PROBLEM TO SOLVE » Answer with one number only: the count of lines below that hold the word "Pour".
▽
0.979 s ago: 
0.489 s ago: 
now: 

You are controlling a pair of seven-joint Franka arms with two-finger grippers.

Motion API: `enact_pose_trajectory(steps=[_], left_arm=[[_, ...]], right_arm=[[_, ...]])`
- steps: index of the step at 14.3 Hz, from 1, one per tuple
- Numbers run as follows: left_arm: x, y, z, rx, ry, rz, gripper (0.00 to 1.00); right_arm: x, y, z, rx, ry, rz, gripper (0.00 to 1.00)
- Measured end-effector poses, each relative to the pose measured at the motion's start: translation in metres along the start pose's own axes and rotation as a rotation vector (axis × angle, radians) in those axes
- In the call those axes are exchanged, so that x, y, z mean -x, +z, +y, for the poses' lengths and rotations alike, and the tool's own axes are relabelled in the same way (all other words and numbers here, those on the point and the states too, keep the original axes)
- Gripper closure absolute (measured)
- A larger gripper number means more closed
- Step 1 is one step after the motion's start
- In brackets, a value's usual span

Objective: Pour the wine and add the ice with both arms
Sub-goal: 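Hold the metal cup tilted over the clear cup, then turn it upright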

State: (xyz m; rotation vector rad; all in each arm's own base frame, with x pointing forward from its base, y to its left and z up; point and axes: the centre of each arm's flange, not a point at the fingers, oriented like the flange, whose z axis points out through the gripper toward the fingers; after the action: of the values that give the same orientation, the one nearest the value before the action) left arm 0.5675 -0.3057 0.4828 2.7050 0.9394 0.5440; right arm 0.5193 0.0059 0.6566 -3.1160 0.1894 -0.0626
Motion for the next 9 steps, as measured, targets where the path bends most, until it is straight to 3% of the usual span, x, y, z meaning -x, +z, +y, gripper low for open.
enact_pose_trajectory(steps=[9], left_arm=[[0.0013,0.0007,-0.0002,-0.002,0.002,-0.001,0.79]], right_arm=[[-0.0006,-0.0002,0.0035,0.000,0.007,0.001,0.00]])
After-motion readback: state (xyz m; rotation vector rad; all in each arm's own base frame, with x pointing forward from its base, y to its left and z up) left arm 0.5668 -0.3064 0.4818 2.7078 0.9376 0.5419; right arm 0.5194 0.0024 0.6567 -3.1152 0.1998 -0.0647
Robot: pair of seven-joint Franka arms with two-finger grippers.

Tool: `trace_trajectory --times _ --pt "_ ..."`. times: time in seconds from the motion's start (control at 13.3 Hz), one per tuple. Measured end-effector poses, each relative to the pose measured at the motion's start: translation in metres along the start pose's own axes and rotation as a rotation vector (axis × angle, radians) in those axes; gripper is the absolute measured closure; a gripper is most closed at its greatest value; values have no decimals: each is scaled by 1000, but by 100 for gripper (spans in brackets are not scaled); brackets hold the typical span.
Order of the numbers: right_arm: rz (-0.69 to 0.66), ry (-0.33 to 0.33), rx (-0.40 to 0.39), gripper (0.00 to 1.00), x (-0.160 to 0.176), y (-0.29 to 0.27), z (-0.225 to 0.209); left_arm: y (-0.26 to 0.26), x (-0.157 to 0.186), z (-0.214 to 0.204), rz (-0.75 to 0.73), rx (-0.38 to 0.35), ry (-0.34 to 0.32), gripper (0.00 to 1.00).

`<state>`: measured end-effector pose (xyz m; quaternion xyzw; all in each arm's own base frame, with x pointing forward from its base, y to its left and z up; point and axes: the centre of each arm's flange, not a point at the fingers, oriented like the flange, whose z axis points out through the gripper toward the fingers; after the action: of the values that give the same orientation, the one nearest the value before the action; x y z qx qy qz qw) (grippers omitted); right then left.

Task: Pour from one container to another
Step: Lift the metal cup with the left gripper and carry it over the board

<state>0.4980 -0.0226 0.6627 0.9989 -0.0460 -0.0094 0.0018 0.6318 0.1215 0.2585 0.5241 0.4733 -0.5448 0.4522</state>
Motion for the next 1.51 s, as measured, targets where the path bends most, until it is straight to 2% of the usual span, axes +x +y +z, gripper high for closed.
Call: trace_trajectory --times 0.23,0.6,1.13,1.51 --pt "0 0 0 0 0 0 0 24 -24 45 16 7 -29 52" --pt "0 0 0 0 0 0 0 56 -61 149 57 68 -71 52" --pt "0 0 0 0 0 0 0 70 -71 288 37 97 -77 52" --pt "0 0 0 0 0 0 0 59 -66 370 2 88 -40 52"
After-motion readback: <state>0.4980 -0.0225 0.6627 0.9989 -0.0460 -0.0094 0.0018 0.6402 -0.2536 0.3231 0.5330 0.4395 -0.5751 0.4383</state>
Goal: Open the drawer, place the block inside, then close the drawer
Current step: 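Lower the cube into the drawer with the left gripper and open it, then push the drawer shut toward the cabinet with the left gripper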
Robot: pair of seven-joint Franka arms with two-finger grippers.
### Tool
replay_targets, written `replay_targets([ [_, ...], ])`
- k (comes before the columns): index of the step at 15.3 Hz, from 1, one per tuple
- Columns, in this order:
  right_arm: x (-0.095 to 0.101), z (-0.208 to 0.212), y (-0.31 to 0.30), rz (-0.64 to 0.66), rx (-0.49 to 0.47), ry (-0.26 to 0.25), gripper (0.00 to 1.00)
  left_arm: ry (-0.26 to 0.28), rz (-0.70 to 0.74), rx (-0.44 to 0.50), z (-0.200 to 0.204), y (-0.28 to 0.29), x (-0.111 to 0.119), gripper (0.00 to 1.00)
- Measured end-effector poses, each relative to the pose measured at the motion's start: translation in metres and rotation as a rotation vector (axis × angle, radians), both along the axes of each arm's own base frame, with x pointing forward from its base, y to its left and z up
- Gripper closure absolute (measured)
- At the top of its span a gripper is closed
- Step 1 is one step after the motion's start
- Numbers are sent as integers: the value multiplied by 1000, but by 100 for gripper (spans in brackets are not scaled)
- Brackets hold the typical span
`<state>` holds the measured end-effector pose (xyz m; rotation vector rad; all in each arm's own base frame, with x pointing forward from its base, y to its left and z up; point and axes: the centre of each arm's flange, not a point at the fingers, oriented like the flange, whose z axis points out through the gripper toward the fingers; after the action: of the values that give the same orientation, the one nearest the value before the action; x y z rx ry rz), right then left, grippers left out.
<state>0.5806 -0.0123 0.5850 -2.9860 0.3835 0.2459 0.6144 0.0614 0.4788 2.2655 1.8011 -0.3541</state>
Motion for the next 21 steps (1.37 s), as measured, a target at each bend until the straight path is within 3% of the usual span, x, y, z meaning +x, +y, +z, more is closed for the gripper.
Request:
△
SOLUTION FOR THIS EXERCISE » 2